▸ **TASK ITEM**: On the basis of the records below, report how many lines contain the word "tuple". Nothing else should be given.

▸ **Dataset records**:
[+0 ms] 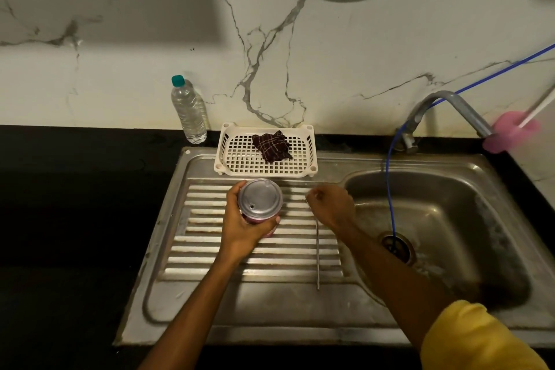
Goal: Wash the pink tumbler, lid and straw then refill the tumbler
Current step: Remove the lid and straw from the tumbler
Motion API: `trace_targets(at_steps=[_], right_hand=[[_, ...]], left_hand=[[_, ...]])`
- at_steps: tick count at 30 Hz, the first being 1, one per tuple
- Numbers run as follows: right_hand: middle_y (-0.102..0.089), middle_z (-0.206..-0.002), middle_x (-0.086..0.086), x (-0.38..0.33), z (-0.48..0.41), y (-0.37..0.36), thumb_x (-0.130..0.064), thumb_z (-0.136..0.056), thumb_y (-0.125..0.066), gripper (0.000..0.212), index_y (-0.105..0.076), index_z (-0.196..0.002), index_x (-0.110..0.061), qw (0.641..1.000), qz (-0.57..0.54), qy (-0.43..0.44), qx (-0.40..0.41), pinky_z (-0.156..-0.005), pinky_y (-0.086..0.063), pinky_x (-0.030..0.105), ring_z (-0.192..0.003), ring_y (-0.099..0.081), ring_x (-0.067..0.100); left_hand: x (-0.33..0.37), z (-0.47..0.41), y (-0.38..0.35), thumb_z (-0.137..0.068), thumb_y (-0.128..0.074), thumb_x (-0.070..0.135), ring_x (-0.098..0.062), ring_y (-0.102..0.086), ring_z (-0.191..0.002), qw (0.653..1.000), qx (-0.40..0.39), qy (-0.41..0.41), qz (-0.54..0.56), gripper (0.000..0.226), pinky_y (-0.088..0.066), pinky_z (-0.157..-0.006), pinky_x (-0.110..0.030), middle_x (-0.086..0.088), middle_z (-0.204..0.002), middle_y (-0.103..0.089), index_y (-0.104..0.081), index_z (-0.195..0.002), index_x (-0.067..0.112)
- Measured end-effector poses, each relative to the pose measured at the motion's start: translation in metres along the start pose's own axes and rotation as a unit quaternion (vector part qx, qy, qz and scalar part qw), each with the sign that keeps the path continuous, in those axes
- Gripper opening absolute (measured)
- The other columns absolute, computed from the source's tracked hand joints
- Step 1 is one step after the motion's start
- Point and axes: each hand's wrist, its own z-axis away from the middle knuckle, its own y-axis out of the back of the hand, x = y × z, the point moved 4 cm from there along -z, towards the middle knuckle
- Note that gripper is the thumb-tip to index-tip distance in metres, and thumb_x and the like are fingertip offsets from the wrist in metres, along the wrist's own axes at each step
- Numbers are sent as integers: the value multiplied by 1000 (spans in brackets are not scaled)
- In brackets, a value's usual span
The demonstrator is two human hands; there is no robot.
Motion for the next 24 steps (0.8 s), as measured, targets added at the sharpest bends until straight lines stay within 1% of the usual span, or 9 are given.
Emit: trace_targets(at_steps=[2,5,8,11,15,18,20,22,24], right_hand=[[-68,-78,-8,-28,-2,7,-37,-97,-59,23,-71,-82,-23,999,-3,42,22,-71,-51,27,-71,-62,6],[-68,-85,-11,-76,0,11,-43,-98,-58,27,-74,-92,-22,994,-13,110,17,-64,-38,21,-74,-58,4],[-67,-88,-4,-112,3,4,-52,-97,-56,36,-72,-91,-20,987,-22,158,-3,-67,-43,27,-80,-61,13],[-64,-100,7,-130,0,-9,-59,-98,-46,48,-69,-97,-16,984,69,158,-33,-80,-51,39,-94,-62,26],[-61,-119,12,-139,-5,-16,-58,-99,-41,54,-62,-120,-12,981,145,121,-54,-88,-48,44,-112,-56,33],[-64,-113,11,-140,-4,-24,-52,-98,-45,47,-64,-112,-11,981,151,107,-53,-84,-47,41,-108,-58,32],[-66,-104,12,-139,-2,-26,-45,-98,-47,41,-66,-103,-9,985,126,111,-37,-83,-49,39,-101,-61,32],[-66,-97,12,-139,-1,-26,-39,-98,-51,36,-66,-96,-7,988,95,120,-30,-79,-47,35,-94,-62,29],[-64,-89,10,-138,-1,-25,-36,-97,-55,32,-66,-91,-6,990,67,119,-43,-73,-40,30,-86,-60,25]], left_hand=[[0,0,2,-57,-95,-1,6,-54,-115,1000,7,-1,-5,97,-47,-86,-8,4,-131,-52,-41,-136,18],[2,0,1,-52,-98,18,-1,-56,-115,1000,16,-6,-16,99,-47,-88,-10,7,-129,-53,-41,-133,24],[2,-1,-4,-49,-100,24,-11,-59,-115,999,30,-2,-14,103,-52,-82,-13,-1,-130,-53,-40,-132,29],[0,-1,-8,-46,-97,35,-13,-61,-114,999,44,-5,-18,105,-52,-83,-13,-5,-130,-55,-42,-134,24],[1,0,-11,-49,-96,31,-7,-62,-114,998,58,4,-9,103,-51,-87,-13,0,-127,-60,-43,-136,18],[1,2,-15,-56,-98,9,4,-64,-103,998,53,19,2,98,-52,-75,-10,6,-120,-62,-42,-135,25],[-3,3,-15,-54,-97,20,1,-66,-100,998,61,29,-8,98,-53,-74,-12,9,-118,-65,-43,-135,30],[-6,3,-12,-49,-93,33,-5,-67,-101,996,69,41,-32,98,-55,-80,-19,10,-117,-66,-44,-134,35],[-8,1,-11,-47,-96,33,-7,-67,-100,995,68,51,-48,101,-58,-81,-27,12,-115,-65,-45,-134,39]])
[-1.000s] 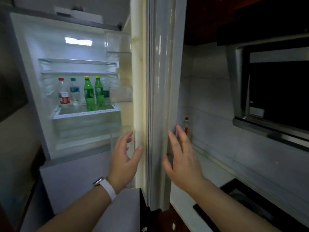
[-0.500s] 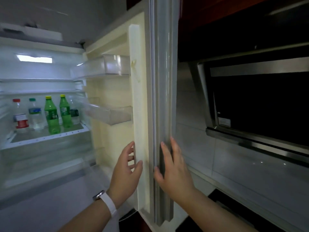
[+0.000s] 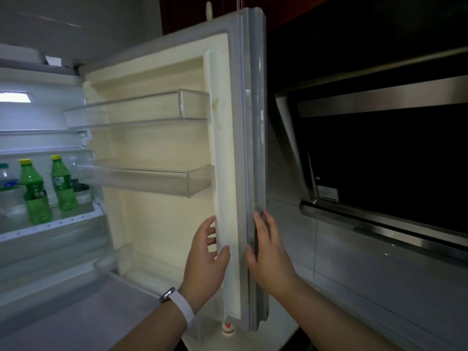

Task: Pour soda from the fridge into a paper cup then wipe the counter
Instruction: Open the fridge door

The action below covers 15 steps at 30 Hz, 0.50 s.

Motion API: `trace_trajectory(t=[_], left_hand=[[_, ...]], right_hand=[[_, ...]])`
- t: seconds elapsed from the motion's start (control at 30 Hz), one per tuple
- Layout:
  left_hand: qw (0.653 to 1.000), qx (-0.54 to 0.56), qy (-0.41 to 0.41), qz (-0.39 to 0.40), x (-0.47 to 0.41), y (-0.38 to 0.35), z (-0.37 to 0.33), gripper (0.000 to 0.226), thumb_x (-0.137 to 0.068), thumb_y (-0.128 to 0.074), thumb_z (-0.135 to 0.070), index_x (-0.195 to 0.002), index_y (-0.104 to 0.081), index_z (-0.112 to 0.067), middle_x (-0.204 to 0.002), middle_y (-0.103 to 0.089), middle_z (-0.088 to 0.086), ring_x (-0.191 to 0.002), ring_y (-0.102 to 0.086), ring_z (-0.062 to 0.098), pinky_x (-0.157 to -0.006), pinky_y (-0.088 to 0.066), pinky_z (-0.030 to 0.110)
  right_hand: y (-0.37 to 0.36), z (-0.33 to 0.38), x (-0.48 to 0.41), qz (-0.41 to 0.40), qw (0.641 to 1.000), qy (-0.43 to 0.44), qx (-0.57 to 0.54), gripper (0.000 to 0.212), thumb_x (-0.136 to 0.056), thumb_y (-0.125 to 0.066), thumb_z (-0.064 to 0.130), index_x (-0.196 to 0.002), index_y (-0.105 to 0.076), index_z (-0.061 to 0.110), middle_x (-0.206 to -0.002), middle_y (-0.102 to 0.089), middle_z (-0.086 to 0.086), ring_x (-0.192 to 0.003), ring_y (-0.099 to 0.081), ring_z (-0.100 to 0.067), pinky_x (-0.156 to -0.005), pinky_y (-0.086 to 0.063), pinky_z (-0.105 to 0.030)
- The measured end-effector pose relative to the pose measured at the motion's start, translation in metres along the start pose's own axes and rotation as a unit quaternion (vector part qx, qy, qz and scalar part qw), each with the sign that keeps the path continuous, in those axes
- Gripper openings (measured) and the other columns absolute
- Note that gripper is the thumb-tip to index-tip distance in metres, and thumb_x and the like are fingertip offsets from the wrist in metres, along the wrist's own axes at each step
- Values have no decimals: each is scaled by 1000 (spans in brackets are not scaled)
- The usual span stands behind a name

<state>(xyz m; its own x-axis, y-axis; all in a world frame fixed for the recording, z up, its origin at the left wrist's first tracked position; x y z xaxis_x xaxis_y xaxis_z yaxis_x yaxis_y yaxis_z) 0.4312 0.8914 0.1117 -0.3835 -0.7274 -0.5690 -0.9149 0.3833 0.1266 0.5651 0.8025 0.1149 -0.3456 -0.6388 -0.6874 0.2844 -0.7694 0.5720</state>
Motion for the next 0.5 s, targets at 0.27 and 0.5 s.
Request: trace_trajectory(t=[0.27, 0.5], left_hand=[[996, -71, -18, -42, -23, -20, 6, 65, -86, -64, -8, -115, -38, -60, -116, -57, -12, -99, -59, 1, -80, -59, 35], [993, -99, -32, -54, -24, -23, 3, 59, -88, -62, -8, -113, -40, -56, -114, -59, -12, -97, -58, -3, -74, -58, 22]], right_hand=[[-19, -25, -14, 19, 999, 3, 31, 69, -98, -51, 28, -155, -11, 29, -163, 1, 3, -150, 4, -19, -114, -13, -31], [-21, -28, -15, 21, 999, 21, 23, 72, -98, -51, 30, -153, -5, 34, -161, 7, 9, -149, 7, -18, -113, -15, -33]])
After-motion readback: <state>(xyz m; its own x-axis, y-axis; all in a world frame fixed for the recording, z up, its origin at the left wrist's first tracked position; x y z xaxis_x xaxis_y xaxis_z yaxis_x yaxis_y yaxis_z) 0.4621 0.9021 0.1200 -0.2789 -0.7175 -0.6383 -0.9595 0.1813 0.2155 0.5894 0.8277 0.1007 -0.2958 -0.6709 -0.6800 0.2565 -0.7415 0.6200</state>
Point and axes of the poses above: each hand's wrist, its own x-axis away from the middle knuckle, its own y-axis out of the back of the hand, z = x × y, the point moved 8 cm from there along -x, towards the middle knuckle
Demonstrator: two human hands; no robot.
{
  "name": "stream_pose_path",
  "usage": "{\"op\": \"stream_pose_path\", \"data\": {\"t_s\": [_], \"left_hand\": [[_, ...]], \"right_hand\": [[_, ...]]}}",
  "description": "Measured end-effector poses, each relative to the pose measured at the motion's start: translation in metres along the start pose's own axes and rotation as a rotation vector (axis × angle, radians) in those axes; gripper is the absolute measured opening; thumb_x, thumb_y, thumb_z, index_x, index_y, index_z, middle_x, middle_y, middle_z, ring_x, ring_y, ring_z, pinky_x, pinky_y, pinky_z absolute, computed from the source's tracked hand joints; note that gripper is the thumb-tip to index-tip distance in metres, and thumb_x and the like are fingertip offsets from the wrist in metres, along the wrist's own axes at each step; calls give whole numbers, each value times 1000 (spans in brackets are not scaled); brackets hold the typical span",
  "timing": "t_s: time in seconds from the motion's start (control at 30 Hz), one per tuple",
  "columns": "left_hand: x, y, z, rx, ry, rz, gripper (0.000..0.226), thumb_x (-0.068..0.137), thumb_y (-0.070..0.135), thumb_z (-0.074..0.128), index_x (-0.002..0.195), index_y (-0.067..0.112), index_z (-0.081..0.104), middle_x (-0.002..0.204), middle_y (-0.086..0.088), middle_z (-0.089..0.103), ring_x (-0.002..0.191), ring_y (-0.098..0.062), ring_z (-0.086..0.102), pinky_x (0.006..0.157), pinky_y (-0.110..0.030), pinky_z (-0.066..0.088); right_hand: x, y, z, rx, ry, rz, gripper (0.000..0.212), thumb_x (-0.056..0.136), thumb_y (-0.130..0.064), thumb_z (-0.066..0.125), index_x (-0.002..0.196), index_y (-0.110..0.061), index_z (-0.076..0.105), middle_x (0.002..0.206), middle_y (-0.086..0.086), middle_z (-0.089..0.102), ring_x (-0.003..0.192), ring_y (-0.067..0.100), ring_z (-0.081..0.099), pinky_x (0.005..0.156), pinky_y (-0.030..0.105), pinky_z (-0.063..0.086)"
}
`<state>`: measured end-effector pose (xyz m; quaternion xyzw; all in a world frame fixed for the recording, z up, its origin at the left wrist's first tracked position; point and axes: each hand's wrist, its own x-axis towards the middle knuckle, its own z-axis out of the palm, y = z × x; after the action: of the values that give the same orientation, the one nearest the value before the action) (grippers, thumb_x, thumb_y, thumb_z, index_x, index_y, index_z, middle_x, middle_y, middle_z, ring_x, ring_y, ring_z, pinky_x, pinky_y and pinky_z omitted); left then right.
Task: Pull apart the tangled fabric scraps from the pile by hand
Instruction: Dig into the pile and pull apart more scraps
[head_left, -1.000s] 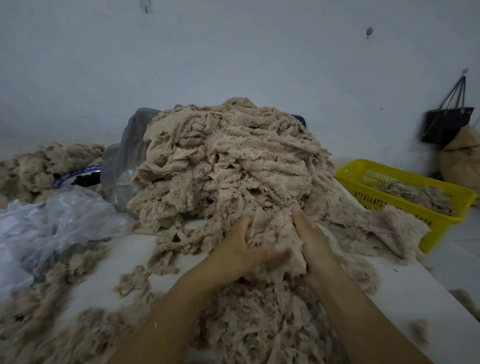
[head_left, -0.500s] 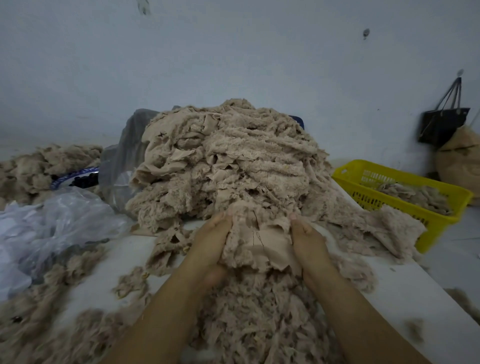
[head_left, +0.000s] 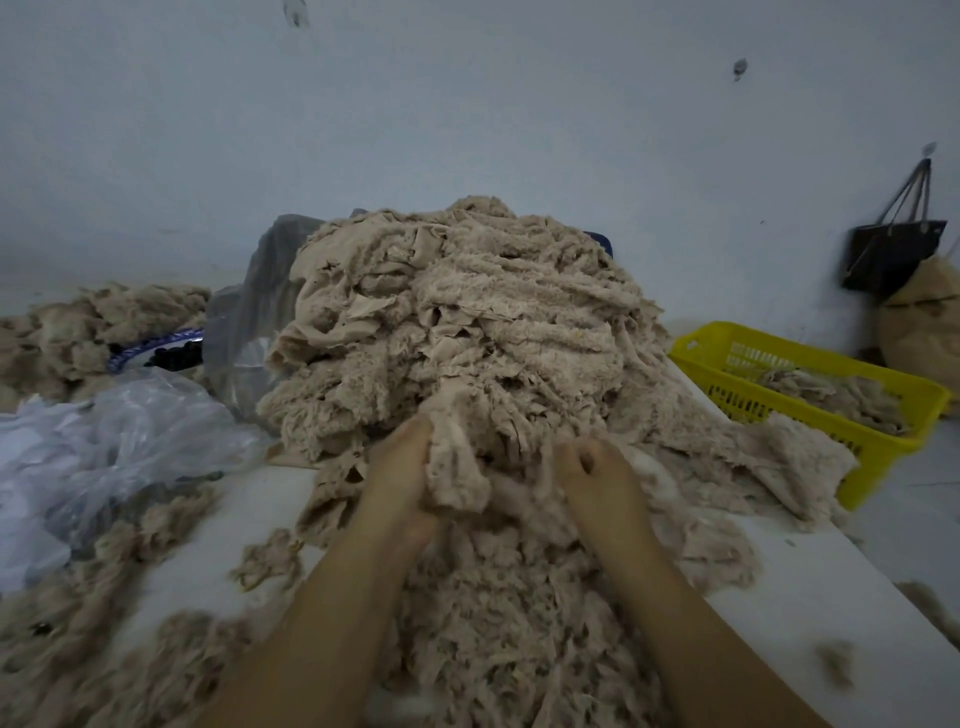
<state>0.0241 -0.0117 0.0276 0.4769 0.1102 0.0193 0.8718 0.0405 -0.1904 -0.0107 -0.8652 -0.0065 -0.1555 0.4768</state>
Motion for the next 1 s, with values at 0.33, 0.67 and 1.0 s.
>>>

▸ **ANSWER BELOW**: 3